Even after its release, Lopez did not share the album with anyone in Tucson except his longtime girlfriend. He put it behind him and put his solo career on hold to focus on XIXA (prounced ZEEK- zah), the band he and Gabriel Sullivan had started several years ago as Chicha Dust.

But somehow, his friend and fellow Tucson musician Daniel Martin Diaz got his hands on it. And on a long drive, he listened to it.

He loved it.

“I felt that this is his true essence and where he shines as a singer-songwriter,” said Diaz. “I put it on, and it was just him being vulnerable in his home, and it captured his rawness in his voice and his songwriting.”

Then Diaz got to thinking that “Prelude” needed to be heard.

He had just launched Guided By Spirits Records in collaboration with downtown’s Wooden Tooth Records, and he proposed that Lopez let him re-release “Prelude” on vinyl.

“The concept behind the label is to release incredible music being produced here in Tucson,” Diaz explained, and Lopez certainly fits into that niche. “It has that scratchy raw sonic soul that only vinyl can conjure.”

“He kept telling me, ‘Brian, this album is excellent,’ ” Lopez said. “He would go out of his way to find me and tell me ‘That record is just blowing my mind.
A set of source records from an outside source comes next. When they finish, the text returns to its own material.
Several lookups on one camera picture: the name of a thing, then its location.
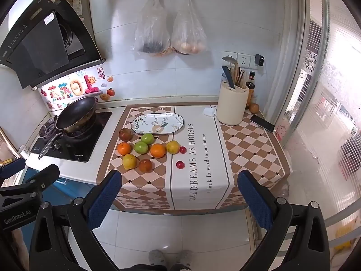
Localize steel chimney duct cover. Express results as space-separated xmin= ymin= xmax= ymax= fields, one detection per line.
xmin=60 ymin=0 xmax=95 ymax=38

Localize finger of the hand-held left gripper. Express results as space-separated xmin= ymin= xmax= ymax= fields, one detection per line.
xmin=0 ymin=157 xmax=26 ymax=180
xmin=0 ymin=164 xmax=60 ymax=204

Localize black handled knife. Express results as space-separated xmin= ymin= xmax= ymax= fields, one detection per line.
xmin=221 ymin=65 xmax=235 ymax=89

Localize steel ladle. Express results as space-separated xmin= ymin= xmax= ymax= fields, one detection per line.
xmin=222 ymin=56 xmax=236 ymax=71

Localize black glass gas stove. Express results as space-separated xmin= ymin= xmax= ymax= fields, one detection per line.
xmin=30 ymin=110 xmax=113 ymax=163

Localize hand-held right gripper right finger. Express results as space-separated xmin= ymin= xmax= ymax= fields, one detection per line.
xmin=237 ymin=170 xmax=339 ymax=271

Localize pink printed packet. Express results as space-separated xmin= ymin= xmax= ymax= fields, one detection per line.
xmin=275 ymin=116 xmax=291 ymax=143

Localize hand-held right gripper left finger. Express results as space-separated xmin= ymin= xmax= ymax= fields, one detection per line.
xmin=28 ymin=170 xmax=123 ymax=271

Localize black range hood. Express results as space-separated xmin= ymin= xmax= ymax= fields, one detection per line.
xmin=0 ymin=0 xmax=106 ymax=91

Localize blue base cabinet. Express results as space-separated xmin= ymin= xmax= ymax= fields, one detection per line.
xmin=21 ymin=166 xmax=93 ymax=249

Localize yellow plastic item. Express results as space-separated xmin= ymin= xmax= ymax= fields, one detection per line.
xmin=334 ymin=229 xmax=356 ymax=252

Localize yellow citrus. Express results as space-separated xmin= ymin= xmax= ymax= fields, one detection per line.
xmin=122 ymin=154 xmax=138 ymax=170

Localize grey slipper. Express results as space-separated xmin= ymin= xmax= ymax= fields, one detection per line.
xmin=148 ymin=249 xmax=166 ymax=267
xmin=176 ymin=250 xmax=193 ymax=267

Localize colourful wall stickers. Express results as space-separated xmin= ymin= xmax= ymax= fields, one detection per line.
xmin=39 ymin=68 xmax=116 ymax=110

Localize clear plastic bag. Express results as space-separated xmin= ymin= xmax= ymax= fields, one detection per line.
xmin=132 ymin=0 xmax=171 ymax=57
xmin=171 ymin=0 xmax=208 ymax=55

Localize black smartphone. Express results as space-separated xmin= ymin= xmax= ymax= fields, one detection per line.
xmin=250 ymin=114 xmax=275 ymax=133

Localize white wall socket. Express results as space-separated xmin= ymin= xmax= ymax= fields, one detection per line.
xmin=237 ymin=52 xmax=251 ymax=69
xmin=250 ymin=54 xmax=266 ymax=70
xmin=223 ymin=51 xmax=238 ymax=65

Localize brown checkered table mat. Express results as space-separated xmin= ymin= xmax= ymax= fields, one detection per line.
xmin=96 ymin=102 xmax=292 ymax=211

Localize person's left forearm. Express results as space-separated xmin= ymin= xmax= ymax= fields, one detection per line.
xmin=11 ymin=229 xmax=30 ymax=271

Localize yellow lemon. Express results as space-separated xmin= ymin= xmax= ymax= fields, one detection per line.
xmin=166 ymin=140 xmax=180 ymax=154

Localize black frying pan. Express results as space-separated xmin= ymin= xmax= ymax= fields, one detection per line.
xmin=38 ymin=96 xmax=98 ymax=160

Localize aluminium sliding glass door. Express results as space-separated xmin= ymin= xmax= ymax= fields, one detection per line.
xmin=265 ymin=0 xmax=361 ymax=260

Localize bundle of wooden chopsticks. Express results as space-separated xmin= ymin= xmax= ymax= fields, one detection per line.
xmin=233 ymin=62 xmax=247 ymax=89

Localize dark reddish orange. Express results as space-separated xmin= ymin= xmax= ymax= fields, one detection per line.
xmin=138 ymin=159 xmax=153 ymax=173

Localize floral oval ceramic plate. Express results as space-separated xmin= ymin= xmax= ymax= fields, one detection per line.
xmin=130 ymin=113 xmax=185 ymax=135

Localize dark red apple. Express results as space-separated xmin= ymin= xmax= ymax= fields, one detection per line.
xmin=118 ymin=128 xmax=134 ymax=142

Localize cream utensil holder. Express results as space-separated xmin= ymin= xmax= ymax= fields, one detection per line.
xmin=216 ymin=80 xmax=250 ymax=126
You have to put that on vinyl.’ And I’m always like that would be cool, but it costs money to put stuff on vinyl. Finally, one day after months of that he just called me and was like, ‘I got an idea. What if I just finance it, and we just do it and put it on vinyl? And we’ll get new artwork and just redo it?’ ”

The vinyl version of “Prelude,” with new cover art by Phoenix artist Eric Cox, will be released during an intimate, stripped-down concert at Exo Bar on Friday, Sept. 13. Diaz pressed 100 copies; 50 already have been pre-sold.

Friday’s vinyl release concert is how Lopez would have liked to have heralded in the project when he first released it on CD in spring 2018.

“I always really liked the album. I just didn’t have any resources to invest in the whole cycle of putting out an album, touring behind it and doing everything,” he said. “I was just, like, get it out and get rid of (the record deal) and move onto the next thing. … I am literally putting out the same music, different artwork, on a different format. It’s just a way more beautiful format, what I would have wanted to do in the first place.”

The word prelude means beginning, and for Lopez it is a beginning. A start of how he plans to approach his solo work in the future.

“I’m going to start writing songs and giving myself just one day to figure it out,” he said. “It’s an experiment, right? It’s a flicker of inspiration and not like questioning yourself too much. Because it’s so easy in production these days, with all the advancements these days in engineering and technologies. It’s so easy. Everything you could do with sound is so tempting to dive into that. What about just put something down with mistakes and everything? How do people respond to that? It’s so counterculture to what the younger generation is used to, what people are used to.”

“For me, this album was really eye-opening,” he added.

Lopez plans to invite a few friends to join him at Friday’s concert, but his goal is to replicate “Prelude” as close to the unfettered, lo-fi album he created in his bedroom one song, one night at a time.

“It will be sparse and hopefully as delicate and beautiful as the album,” he said. “ ‘Prelude,’ meaning the small idea before the big idea. And I don’t want to get to the big idea. I just want people to see the flick of inspiration.”